Directions for this task
Verbatim copy without images: return all of the data as it stands.

[[ Data block open ]]

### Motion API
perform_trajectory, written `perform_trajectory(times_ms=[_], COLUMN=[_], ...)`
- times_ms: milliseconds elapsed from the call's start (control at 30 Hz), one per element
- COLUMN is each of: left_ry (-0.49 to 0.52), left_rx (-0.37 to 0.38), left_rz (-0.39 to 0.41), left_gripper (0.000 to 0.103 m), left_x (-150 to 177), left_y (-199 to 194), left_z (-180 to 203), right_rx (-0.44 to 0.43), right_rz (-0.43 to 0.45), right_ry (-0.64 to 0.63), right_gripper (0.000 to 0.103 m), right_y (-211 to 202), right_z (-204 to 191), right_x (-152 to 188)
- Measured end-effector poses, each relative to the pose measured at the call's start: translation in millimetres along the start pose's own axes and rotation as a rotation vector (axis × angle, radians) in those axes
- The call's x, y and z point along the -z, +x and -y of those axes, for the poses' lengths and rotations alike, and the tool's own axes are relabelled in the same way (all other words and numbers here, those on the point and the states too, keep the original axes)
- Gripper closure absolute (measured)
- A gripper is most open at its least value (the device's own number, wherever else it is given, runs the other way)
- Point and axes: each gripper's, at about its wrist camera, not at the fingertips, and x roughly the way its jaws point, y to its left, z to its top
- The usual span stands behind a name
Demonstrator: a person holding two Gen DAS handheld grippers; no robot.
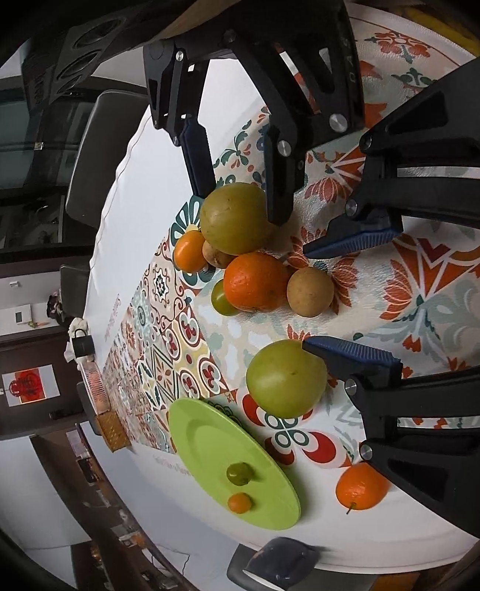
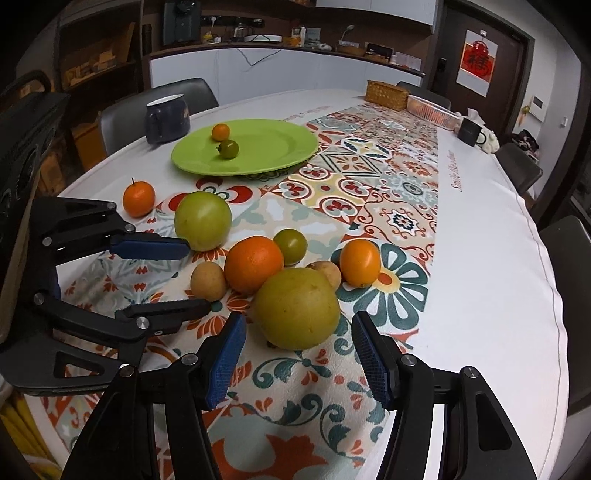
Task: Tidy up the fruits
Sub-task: 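Grasp the brown round fruit with the left gripper while the right grasps the large pomelo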
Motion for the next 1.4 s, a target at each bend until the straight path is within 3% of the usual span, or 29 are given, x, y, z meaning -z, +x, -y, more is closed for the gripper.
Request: perform_trajectory(times_ms=[400, 567, 1400], left_ry=[-0.049, -0.092, -0.213], left_rx=[0.035, 0.053, -0.003], left_rz=[-0.039, -0.046, 0.042], left_gripper=[0.073, 0.073, 0.073], left_x=[-5.3, -6.6, -4.0], left_y=[15.4, 15.1, -53.0], left_z=[-8.1, -10.9, -24.5], right_rx=[-0.032, -0.047, -0.036], right_rz=[-0.024, -0.028, 0.058], right_ry=[0.060, 0.087, 0.199], right_gripper=[0.043, 0.050, 0.050], right_y=[16.8, 16.6, -33.6], right_z=[6.1, 8.0, -4.8], right_x=[-1.8, -0.4, 3.3])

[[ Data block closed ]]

Finished exercise
### Motion API
perform_trajectory, written `perform_trajectory(times_ms=[_], COLUMN=[_], ...)`
- times_ms: milliseconds elapsed from the call's start (control at 30 Hz), one per element
- COLUMN is each of: left_ry (-0.49 to 0.52), left_rx (-0.37 to 0.38), left_rz (-0.39 to 0.41), left_gripper (0.000 to 0.103 m), left_x (-150 to 177), left_y (-199 to 194), left_z (-180 to 203), right_rx (-0.44 to 0.43), right_rz (-0.43 to 0.45), right_ry (-0.64 to 0.63), right_gripper (0.000 to 0.103 m), right_y (-211 to 202), right_z (-204 to 191), right_x (-152 to 188)
- Measured end-effector poses, each relative to the pose measured at the call's start: translation in millimetres along the start pose's own axes and rotation as a rotation vector (axis × angle, radians) in those axes
- The call's x, y and z point along the -z, +x and -y of those axes, for the poses' lengths and rotations alike, and the tool's own axes are relabelled in the same way (all other words and numbers here, those on the point and the states too, keep the original axes)
- Gripper closure absolute (measured)
- A gripper is most open at its least value (the device's own number, wherever else it is given, runs the other way)
- Point and axes: each gripper's, at about its wrist camera, not at the fingertips, and x roughly the way its jaws point, y to its left, z to its top
- The usual span stands behind a name
Demonstrator: a person holding two Gen DAS handheld grippers; no robot.
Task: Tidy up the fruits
Sub-task: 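Grasp the brown round fruit with the left gripper while the right grasps the large pomelo
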Motion for the next 1.4 s, a target at each bend until the straight path is within 3% of the usual span, or 29 are given, x, y, z meaning -z, +x, -y, more is closed for the gripper.
Request: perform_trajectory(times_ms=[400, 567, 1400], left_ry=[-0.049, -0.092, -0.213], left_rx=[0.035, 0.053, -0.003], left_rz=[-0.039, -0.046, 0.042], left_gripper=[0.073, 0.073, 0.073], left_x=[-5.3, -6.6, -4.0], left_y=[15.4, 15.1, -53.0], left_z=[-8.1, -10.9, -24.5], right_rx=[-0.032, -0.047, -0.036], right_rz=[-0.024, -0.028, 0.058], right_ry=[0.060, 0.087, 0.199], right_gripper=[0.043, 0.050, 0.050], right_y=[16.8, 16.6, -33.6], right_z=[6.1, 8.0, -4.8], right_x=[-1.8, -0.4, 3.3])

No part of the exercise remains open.